Performance Impacts of SELECT COUNT(*) in SQL Server

By:   |   Updated: 2022-11-16   |   Comments   |   Related: 1 | 2 | 3 | 4 | 5 | 6 | More > TSQL


Problem

Has someone told you performing a COUNT(*) in T-SQL scans the entire table? Maybe you've wondered about the performance impacts of using COUNT(*) in your queries. Do performance differences exist between COUNT(*) and COUNT(1)? These are just a few questions I'll try to answer in this SQL tutorial.

Solution

We can make claims about nearly anything. Unless someone tests those claims, we accept them as facts. Sometimes the claims are valid for a given context. Sometimes people are wrong about a given topic. I've held my share of false beliefs until someone pointed out my error. Early on, I assumed SQL obtained row counts from statistics. Looking back, I have no idea where that came from. I'll explore multiple scenarios using a COUNT(*) in this tutorial, particularly how it behaves with different table structures. For example, how does SQL Server respond when using a heap versus a clustered index? By the end of the tutorial, you'll have a deeper understanding of the internals of COUNT(*).

Looking at the SQL COUNT Function

Let's start by looking at our statement's COUNT() portion.
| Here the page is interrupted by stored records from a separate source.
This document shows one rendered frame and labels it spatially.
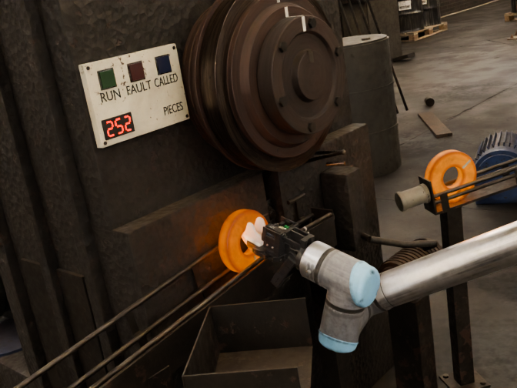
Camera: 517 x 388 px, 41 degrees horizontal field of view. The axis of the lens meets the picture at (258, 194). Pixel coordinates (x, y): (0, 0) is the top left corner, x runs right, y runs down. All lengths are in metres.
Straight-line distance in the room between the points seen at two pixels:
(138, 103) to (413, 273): 0.73
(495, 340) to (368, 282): 1.22
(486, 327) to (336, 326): 1.26
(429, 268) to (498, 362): 1.00
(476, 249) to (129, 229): 0.76
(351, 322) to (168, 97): 0.66
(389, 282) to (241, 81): 0.57
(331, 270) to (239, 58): 0.52
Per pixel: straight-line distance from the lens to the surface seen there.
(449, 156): 2.10
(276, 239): 1.58
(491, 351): 2.60
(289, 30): 1.62
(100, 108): 1.52
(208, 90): 1.58
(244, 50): 1.59
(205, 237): 1.69
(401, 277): 1.61
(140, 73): 1.58
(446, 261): 1.57
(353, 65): 4.42
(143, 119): 1.59
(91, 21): 1.54
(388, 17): 9.82
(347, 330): 1.55
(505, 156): 3.73
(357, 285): 1.48
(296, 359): 1.45
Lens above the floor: 1.35
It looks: 17 degrees down
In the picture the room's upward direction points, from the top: 9 degrees counter-clockwise
Perhaps like me, you were introduced to the concept of counting by Count von Count on Sesame Street. All kidding aside, Microsoft defines COUNT() as a function that returns the number of items in a group. I've asked countless times during interviews: how you can determine the number of rows in a table with T-SQL. I try to hide the answer by not saying, how would you count the number of rows in a table?

COUNT() always returns an integer, while COUNT_BIG() returns a big integer. You see COUNT_BIG() used in data warehouse scenarios or if you have a massive table in your application database.

You could use the SELECT statement syntax below to count the number of rows in a table. If the table contains 1,000 rows SQL returns 1,000.

SELECT COUNT(*) FROM Schema.Table;

Often, you'll want to count the number of rows where a filter condition is true. The script below returns the number of rows where Column1 equals five.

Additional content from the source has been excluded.